One of key promises of Julia is to eliminate the so-called “two language problem.” This is the phenomenon of writing prototypes in a high-level language for productivity, but having to dive down into C for performance-critical sections, when working on real-life data in production. This is not necessary in Julia, because there is no performance penalty for using high-level or abstract constructs.

This means both the researcher and engineer can now use the same language. One can use, for example, custom kernels written in Julia that will perform as well as kernels written in C. Further, language features such as macros and reflection can be used to create high-level APIs and DSLs that increase the productivity of both the researcher and engineer.


Modern ML is heavily dependent on running on general-purpose GPUs in order to attain acceptable performance. As a flexible, modern, high-level language, Julia is well placed to take advantage of modern hardware to the fullest.

First, Julia’s exceptional FFI capabilities make it trivial to use the GPU drivers and CUDA libraries to offload computation to the GPU without any additional overhead. This allows Julia deep learning libraries to use GPU computation with very little effort.

Beyond that, libraries such as ArrayFire allow developers to use natural-looking mathematical operations, while performing those operations on the GPU instead of the CPU. This is probably the easiest way to utilize the power of the GPU from code. Julia’s type and function abstractions make this possible with, once again, very little performance overhead.

Julia has a layered code generation and compilation infrastructure that leverages LLVM. (Incidentally, it also provides some amazing introspection facilities into this process.) Based on this, Julia has recently developed the ability to directly compile code onto the GPU. This is an unparalleled feature among high-level programming languages.

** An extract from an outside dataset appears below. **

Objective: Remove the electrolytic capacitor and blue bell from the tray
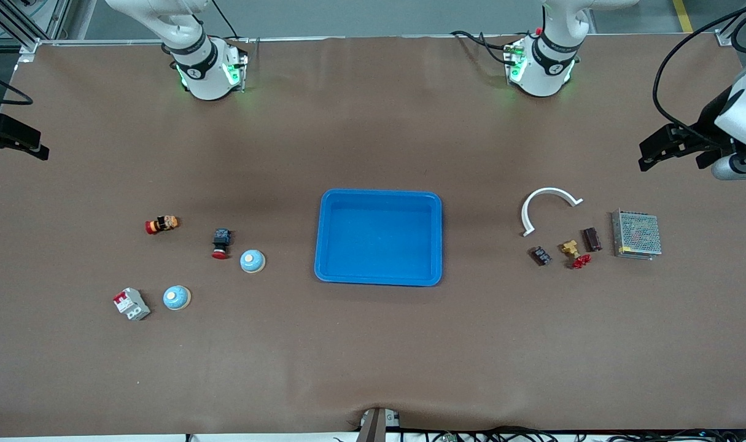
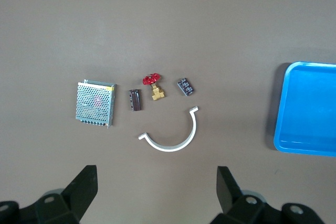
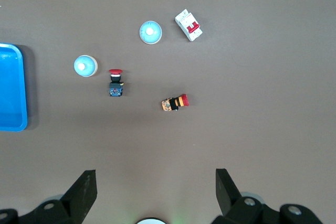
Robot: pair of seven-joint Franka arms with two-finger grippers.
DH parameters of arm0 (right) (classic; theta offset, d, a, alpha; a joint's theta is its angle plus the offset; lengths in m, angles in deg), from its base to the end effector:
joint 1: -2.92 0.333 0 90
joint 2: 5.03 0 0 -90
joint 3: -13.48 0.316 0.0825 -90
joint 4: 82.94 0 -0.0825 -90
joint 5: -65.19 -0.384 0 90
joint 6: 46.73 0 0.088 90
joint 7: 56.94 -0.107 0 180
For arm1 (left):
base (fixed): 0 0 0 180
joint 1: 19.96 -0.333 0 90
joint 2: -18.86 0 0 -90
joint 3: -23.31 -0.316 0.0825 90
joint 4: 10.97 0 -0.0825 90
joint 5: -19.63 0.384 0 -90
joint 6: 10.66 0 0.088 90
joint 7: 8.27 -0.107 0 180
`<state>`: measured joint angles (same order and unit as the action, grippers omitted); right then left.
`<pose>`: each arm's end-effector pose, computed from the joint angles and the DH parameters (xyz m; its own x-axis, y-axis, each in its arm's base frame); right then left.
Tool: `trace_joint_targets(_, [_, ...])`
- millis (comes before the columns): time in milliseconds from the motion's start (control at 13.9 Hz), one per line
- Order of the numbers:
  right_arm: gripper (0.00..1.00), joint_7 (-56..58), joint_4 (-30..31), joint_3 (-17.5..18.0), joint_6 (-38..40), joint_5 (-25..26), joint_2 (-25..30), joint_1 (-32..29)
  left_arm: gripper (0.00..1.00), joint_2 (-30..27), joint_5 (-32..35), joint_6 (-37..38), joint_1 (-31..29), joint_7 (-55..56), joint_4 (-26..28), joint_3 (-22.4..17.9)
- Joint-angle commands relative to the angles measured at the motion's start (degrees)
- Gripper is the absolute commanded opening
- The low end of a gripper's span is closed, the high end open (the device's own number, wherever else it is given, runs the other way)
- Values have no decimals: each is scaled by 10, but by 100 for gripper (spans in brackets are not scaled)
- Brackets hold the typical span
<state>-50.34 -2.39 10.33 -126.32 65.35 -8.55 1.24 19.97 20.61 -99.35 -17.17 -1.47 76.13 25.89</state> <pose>0.5526 -0.0459 0.6516 0.9965 0.0305 -0.0782 0.0304 -0.9995 -0.0029 0.5565 -0.0502 0.6356 0.9996 0.0254 0.0103 0.0255 -0.9996 -0.0151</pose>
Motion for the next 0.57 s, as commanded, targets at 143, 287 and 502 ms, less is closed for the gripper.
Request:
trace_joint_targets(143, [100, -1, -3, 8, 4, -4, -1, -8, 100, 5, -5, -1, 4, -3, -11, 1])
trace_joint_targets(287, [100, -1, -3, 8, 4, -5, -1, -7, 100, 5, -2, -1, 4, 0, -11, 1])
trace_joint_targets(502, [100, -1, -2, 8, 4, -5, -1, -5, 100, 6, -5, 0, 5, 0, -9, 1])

While the x86CPU with a GPU is currently the most popular hardware setup for deep learning applications, there are other hardware platforms that have very interesting performance characteristics. Among them, Julia now fully supports the Power platform, as well as the Intel KNL architecture.

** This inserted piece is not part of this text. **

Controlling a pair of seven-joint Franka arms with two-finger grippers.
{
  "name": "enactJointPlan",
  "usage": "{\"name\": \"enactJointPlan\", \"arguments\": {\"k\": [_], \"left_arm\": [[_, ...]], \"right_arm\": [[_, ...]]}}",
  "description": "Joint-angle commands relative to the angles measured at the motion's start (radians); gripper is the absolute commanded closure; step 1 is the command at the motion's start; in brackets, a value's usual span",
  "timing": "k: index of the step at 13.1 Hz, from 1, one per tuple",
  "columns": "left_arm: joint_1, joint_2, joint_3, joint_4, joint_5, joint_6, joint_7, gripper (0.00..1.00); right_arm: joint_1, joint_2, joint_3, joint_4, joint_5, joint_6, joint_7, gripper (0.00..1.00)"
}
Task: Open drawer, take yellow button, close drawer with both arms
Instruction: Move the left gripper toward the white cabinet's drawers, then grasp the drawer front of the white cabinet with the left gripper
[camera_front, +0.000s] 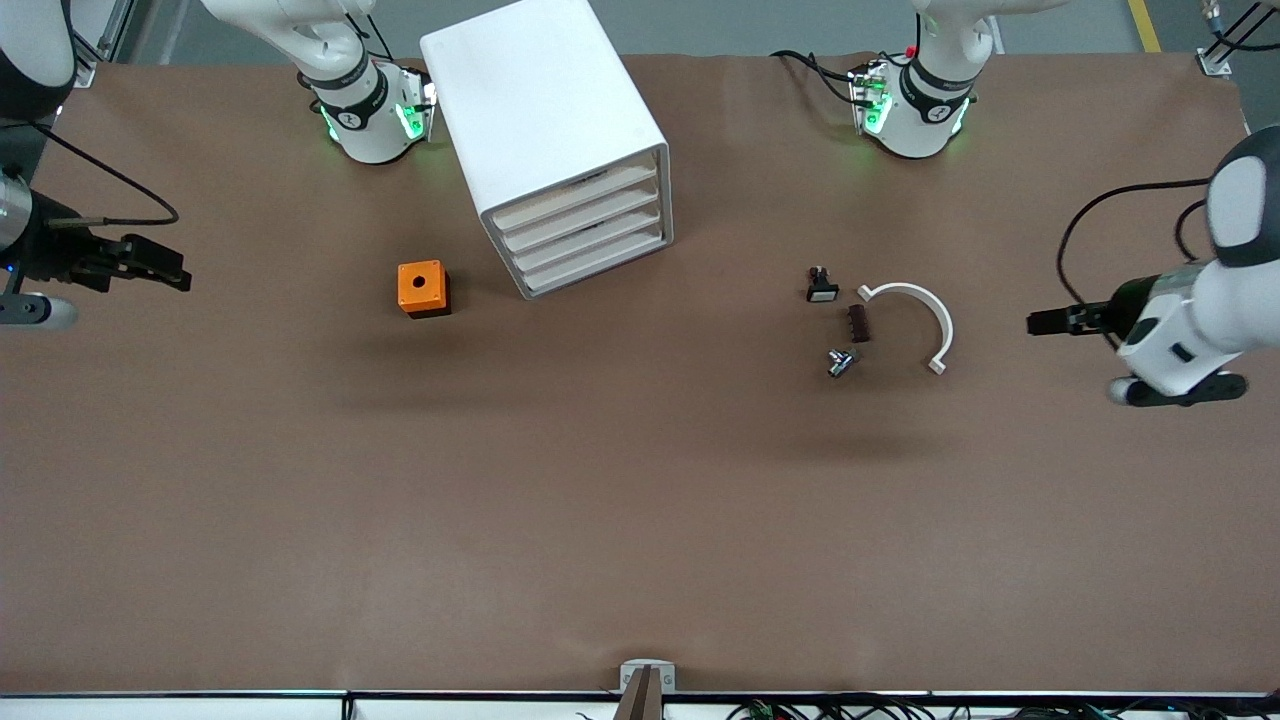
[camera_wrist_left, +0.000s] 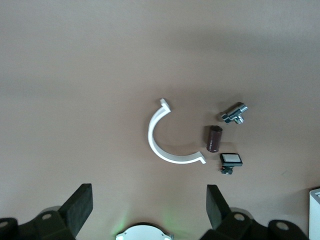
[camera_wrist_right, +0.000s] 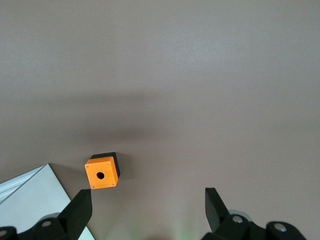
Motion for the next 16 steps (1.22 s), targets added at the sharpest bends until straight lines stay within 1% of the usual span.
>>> {"name": "enactJointPlan", "arguments": {"k": [1, 2, 5, 6, 8, 10, 11, 13, 14, 16], "left_arm": [[-0.106, 0.035, 0.001, 0.024, -0.009, -0.014, -0.181, 0.00], [-0.150, 0.055, 0.001, 0.042, -0.037, -0.036, -0.300, 0.00], [-0.238, 0.158, 0.003, 0.159, -0.205, -0.144, -0.580, 0.00], [-0.259, 0.181, 0.003, 0.170, -0.268, -0.165, -0.667, 0.00], [-0.293, 0.218, 0.001, 0.170, -0.394, -0.172, -0.892, 0.00], [-0.319, 0.265, -0.009, 0.170, -0.523, -0.174, -1.202, 0.00], [-0.322, 0.279, -0.035, 0.170, -0.554, -0.174, -1.316, 0.00], [-0.321, 0.319, -0.087, 0.170, -0.644, -0.174, -1.532, 0.00], [-0.322, 0.340, -0.106, 0.171, -0.695, -0.182, -1.644, 0.00], [-0.322, 0.377, -0.121, 0.173, -0.767, -0.186, -1.807, 0.00]], "right_arm": [[-0.011, 0.032, 0.002, 0.047, -0.019, -0.017, -0.008, 0.00], [-0.019, 0.035, 0.000, 0.047, -0.017, -0.017, -0.006, 0.00], [-0.021, 0.071, 0.000, 0.055, -0.020, -0.015, -0.006, 0.00], [-0.021, 0.078, 0.000, 0.055, -0.022, -0.017, -0.006, 0.00], [-0.012, 0.084, 0.000, 0.061, -0.045, -0.015, -0.002, 0.00], [-0.007, 0.084, 0.000, 0.066, -0.042, -0.015, 0.009, 0.00], [-0.005, 0.084, 0.000, 0.066, -0.034, -0.017, 0.026, 0.00], [-0.001, 0.084, 0.006, 0.061, -0.028, -0.023, 0.142, 0.00], [0.017, 0.082, 0.006, 0.058, -0.028, -0.028, 0.191, 0.00], [0.028, 0.081, 0.006, 0.055, -0.026, -0.029, 0.242, 0.00]]}}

The Julia ecosystem has, over the last few years, matured sufficiently to materialize these benefits in many domains of numerical computing. Thus, there are a set of rich libraries for ML available in Julia right now. Deep learning framework with natural bindings to Julia include MXNet and TensorFlow. Those wanting to dive into the internals can use the pure Julia libraries, Mocha and Knet. In addition, there are libraries for random forests, SVMs, and Bayesian learning.

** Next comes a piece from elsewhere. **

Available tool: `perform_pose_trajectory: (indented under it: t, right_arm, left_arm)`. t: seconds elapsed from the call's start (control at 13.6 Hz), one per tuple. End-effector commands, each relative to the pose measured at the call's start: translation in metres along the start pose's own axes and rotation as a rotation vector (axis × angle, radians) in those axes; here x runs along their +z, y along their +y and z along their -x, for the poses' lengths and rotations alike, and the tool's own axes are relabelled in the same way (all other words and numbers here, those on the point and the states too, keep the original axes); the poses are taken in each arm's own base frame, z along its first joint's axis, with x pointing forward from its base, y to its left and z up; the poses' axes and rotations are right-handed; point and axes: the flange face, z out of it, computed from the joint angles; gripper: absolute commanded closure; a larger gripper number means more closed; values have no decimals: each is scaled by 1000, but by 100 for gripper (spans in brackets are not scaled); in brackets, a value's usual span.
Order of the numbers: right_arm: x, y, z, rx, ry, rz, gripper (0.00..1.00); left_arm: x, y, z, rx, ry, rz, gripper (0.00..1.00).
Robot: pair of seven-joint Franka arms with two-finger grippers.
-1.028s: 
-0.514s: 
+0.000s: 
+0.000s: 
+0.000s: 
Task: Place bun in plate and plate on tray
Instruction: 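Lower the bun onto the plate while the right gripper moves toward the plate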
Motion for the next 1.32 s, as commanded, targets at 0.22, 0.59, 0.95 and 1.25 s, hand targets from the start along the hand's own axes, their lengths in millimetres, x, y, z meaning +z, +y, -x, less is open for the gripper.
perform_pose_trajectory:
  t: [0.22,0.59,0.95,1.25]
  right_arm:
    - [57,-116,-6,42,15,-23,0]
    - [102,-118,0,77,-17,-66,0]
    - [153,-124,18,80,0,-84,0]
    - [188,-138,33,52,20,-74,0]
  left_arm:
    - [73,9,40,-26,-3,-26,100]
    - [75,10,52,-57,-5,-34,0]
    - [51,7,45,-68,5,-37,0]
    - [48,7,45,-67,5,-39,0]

Using Julia with all these libraries is now easier than ever. Thanks to the Data Science Virtual Machine (DSVM), running Julia on Azure is just a click away. The DSVM includes a full distribution of JuliaPro, the professional Julia development environment from Julia Computing Inc, along with many popular statistical and ML packages. It also includes the IJulia system, with brings Jupyter notebooks to the Julia language. Together, it creates the perfect environment for data science, both for exploration and production.